Streaming API - Xerotier

SSE Format

When stream: true is set in the request, the response is delivered as a stream of Server-Sent Events. The connection uses the following HTTP headers:

HTTP Headers

                    Content-Type: text/event-stream
Cache-Control: no-cache
Connection: keep-alive
                

Wire Format

Each event is a line prefixed with data: followed by a JSON object and terminated by two newlines:

SSE Event

data: {"id":"chatcmpl-abc123","object":"chat.completion.chunk",...}\n\n

The stream ends with a [DONE] sentinel:

SSE Terminator

data: [DONE]\n\n

Clients should parse each data: line, check for [DONE], and decode the JSON for all other lines.

Chunk Structure

Each streaming chunk follows this schema:

Field	Type	Description
id	string	Request identifier (same across all chunks).
object	string	Always `"chat.completion.chunk"`.
created	integer	Unix timestamp.
model	string	Model identifier.
service_tier	string \| null	Service tier. Always present, may be null.
system_fingerprint	string \| null	System fingerprint. Always present, may be null.
choices	array	Array of choice objects containing `delta` content, `finish_reason`, and optional `logprobs` (when `logprobs: true` is set in the request).
usage	object \| null	Token usage. Present only in the final chunk when `stream_options.include_usage` is true.

Delta Object

The delta field in each choice contains the incremental content:

Field	Type	Description
role	string \| null	Present only in the first chunk (`"assistant"`).
content	string \| null	New text tokens. Null when no text is generated (e.g., tool calls).
tool_calls	array \| null	Tool call deltas. See Tool Call Streaming.
refusal	string \| null	Content filter refusal message (streamed incrementally).

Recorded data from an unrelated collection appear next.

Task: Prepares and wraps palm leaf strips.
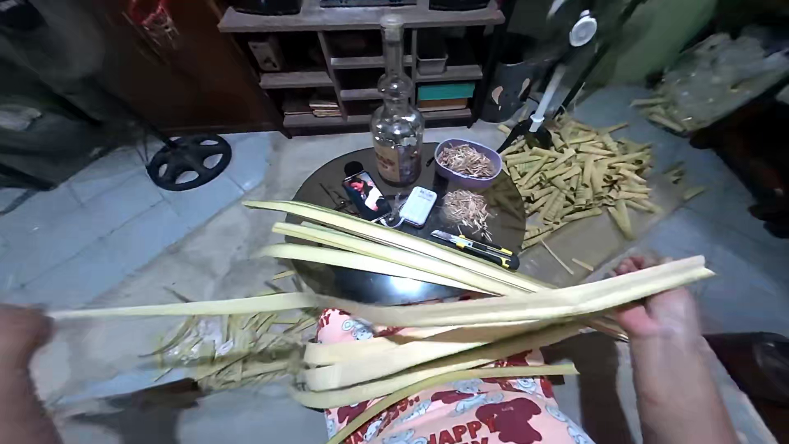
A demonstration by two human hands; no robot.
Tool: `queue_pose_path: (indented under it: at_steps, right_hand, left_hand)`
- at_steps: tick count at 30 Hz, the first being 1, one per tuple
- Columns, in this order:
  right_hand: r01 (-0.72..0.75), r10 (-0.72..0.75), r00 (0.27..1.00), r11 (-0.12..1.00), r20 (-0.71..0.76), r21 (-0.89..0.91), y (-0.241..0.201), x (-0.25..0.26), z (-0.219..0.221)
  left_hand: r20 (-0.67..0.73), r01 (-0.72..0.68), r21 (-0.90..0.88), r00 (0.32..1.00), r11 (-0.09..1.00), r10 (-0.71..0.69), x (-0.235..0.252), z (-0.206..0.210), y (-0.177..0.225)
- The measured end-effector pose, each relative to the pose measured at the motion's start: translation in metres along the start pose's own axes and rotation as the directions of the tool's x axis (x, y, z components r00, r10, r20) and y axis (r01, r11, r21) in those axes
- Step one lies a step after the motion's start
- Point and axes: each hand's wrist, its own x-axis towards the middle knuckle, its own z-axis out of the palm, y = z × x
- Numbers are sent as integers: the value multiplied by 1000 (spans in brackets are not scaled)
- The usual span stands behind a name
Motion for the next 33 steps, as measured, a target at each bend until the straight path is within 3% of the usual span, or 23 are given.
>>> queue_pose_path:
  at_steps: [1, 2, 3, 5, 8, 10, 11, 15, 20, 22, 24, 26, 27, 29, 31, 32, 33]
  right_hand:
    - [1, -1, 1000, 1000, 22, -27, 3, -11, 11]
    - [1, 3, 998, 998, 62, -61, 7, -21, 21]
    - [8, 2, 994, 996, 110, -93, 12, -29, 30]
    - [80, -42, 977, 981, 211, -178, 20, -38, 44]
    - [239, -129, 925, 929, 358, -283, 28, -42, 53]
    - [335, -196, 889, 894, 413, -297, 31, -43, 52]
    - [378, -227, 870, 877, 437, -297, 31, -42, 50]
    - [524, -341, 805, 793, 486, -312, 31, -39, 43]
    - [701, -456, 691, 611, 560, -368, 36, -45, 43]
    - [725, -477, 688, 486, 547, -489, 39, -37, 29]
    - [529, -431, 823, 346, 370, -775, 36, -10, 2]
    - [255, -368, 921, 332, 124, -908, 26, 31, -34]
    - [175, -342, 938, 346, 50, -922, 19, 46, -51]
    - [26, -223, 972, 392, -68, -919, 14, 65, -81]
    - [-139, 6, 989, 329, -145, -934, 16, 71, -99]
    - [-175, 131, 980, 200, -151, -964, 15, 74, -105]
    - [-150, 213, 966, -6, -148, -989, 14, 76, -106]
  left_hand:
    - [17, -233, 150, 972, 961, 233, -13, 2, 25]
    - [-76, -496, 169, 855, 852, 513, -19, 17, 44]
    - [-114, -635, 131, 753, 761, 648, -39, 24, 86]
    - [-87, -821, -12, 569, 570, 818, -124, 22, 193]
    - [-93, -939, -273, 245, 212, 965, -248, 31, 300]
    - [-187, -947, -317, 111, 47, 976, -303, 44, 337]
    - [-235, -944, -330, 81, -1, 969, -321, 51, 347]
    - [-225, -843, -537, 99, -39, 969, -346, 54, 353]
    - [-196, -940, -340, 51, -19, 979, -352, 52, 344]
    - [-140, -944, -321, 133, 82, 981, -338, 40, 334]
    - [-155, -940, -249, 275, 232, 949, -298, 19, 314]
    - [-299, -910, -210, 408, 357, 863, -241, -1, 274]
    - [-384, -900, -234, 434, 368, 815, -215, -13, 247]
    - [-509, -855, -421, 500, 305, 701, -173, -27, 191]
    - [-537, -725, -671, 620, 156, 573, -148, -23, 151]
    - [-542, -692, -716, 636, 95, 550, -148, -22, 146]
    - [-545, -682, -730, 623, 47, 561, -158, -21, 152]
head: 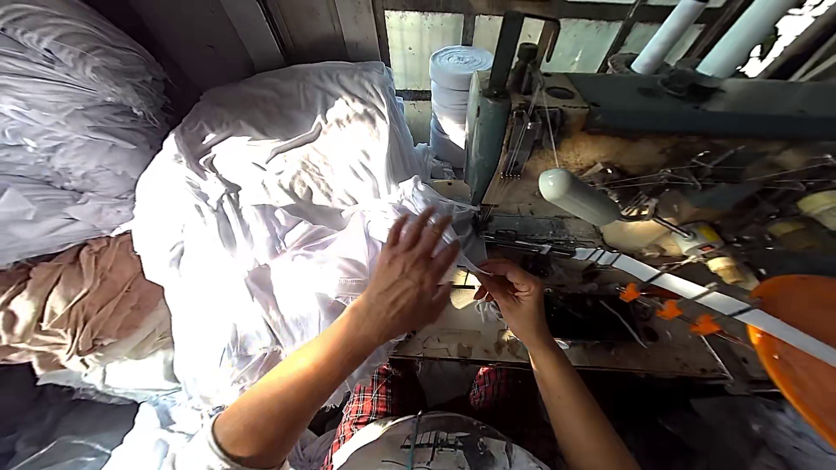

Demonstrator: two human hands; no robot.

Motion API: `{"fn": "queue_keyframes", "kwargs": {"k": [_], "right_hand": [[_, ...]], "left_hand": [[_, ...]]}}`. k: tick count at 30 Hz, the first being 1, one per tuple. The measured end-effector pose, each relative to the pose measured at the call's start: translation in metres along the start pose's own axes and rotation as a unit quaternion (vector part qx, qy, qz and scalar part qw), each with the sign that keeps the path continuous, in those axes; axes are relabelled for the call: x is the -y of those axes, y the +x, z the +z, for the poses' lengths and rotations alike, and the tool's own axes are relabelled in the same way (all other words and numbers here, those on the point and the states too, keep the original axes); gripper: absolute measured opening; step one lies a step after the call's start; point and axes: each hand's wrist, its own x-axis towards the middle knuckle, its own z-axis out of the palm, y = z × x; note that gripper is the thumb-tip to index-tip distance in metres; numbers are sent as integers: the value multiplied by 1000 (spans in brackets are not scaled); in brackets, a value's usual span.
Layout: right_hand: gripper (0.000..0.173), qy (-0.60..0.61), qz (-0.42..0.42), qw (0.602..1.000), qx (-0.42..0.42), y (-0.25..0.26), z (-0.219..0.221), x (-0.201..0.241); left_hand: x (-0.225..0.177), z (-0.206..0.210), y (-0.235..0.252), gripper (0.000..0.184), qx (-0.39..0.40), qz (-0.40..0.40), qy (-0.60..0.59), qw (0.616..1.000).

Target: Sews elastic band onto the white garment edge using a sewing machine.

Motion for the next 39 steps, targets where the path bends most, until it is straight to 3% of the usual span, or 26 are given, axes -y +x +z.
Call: {"fn": "queue_keyframes", "kwargs": {"k": [5,7,15,21,29,33,36,37,39], "right_hand": [[9,15,-21,1000,-12,0,1,-4],[9,17,-26,999,-14,0,2,-7],[14,-67,-46,996,-47,4,4,-18],[21,-151,-57,986,-44,2,7,-20],[26,-263,-116,957,-50,-26,7,-15],[31,-287,-89,952,-64,-61,5,-15],[32,-298,-55,951,-53,-85,-1,-19],[31,-292,-49,954,-48,-91,-2,-22],[27,-266,-45,963,-30,-97,0,-25]], "left_hand": [[11,33,22,17,-95,140,-20,985],[13,29,28,18,-117,168,0,979],[14,41,15,26,-68,171,-10,983],[16,51,22,26,-43,78,1,996],[18,56,22,71,39,-64,-34,997],[21,45,2,76,-17,-122,-36,992],[38,28,-30,97,-56,-211,0,976],[47,24,-43,96,-50,-247,2,968],[68,17,-67,57,-49,-276,0,960]]}}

Reasoning content: the chat-completions delta object does not carry a reasoning_content field. Internal reasoning produced by thinking models is dropped from this stream. To observe incremental reasoning, use the Responses API streaming surface (response.reasoning_summary_text.delta events) instead.

finish_reason Values

Value	Description
`null`	Generation still in progress.
`"stop"`	Model completed naturally or hit a stop sequence.
`"length"`	Maximum token limit reached.
`"content_filter"`	Content was filtered.
`"tool_calls"`	Model generated tool calls.

Per-Chunk Log Probabilities

When logprobs: true is set in the request, each streaming choice includes a logprobs object with per-token log probabilities for the tokens in that chunk. The structure mirrors the non-streaming logprobs format:

Field	Type	Description
logprobs.content	array \| null	Token log probabilities for content tokens in this chunk.
logprobs.refusal	array \| null	Token log probabilities for refusal tokens in this chunk. Present when the model refuses to comply with a request.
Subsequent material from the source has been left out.